8th Gen Intel Core S-series Die

Intel has best-selling and patched a new suite of security problems affecting its Intel Management Engine. This subsystem controls many low-level capabilities of the SoC, and tin can exist used for features like remote access and Intel'due south Trusted Execution Engine. The visitor has released a list of ten vulnerabilities across multiple products that are addressed by recent driver updates.
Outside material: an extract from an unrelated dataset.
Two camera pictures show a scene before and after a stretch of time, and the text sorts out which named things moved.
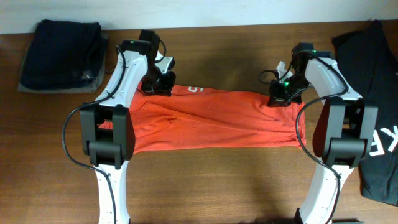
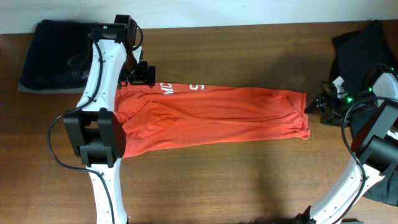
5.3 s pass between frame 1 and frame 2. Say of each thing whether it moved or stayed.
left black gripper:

Potentially affected systems include:

  • 6th, 7th & 8th Generation Intel® Core™ Processor Family
  • Intel® Xeon® Processor E3-1200 v5 & v6 Product Family
  • Intel® Xeon® Processor Scalable Family unit
  • Intel® Xeon® Processor W Family unit
  • Intel® Atom® C3000 Processor Family
  • Apollo Lake Intel® Atom Processor E3900 series
  • Apollo Lake Intel® Pentium™
  • Celeron™ N and J serial Processors

That's Intel'southward entire product line dating back to the introduction of Skylake. According to Intel, attackers could impersonate the Intel Management Engine, Server Platform Services, and/or the Trusted Execution Engine, load and execute arbitrary code without the user or Bone being aware of it, and destabilize or crash a system altogether.

Intel'southward admission of multiple vulnerabilities is likely to heighten eyebrows, given the company'due south previous behave regarding IME. Intel goes to nifty lengths to hibernate exactly how IME works and there's no way for the master x86 chip to fifty-fifty snoop on what the IME is doing (the IME has previously run on an embedded 32-bit Argonaut RISC core, though information technology'southward not clear if this is still the case). This means there's effectively a 2nd operating arrangement running on every single Intel processor, and there's no manner for the user to control it or shut it off (disabling the IME on a motherboard with IME enabled volition result in a non-booting system until the capability is re-enabled). While a research team did find a way to plough the function off by setting a single bit, they annotation that actually doing so could permanently brick a arrangement. Also, it doesn't work until the system has actually booted and the main CPU has started. As of this writing, Intel has not offered a safe, reliable method for anyone to disable the Intel Management Engine.

IME-Features

Some of the IME'due south capabilities

We've really been finding out more nearly the IME in the past year than in the concluding half-decade. A Google software engineer recently confirmed that the system runs the MINIX 3 operating organisation. Google has reportedly been trying to replace proprietary firmware in its own servers, and the Intel IME has been a stumbling block to that process. Intel has released a detection tool so y'all can check to see if your system is affected by these issues. Updates volition have to be issued by firmware vendors, notwithstanding, so fifty-fifty if your system is impacted it may not receive a set in the near future.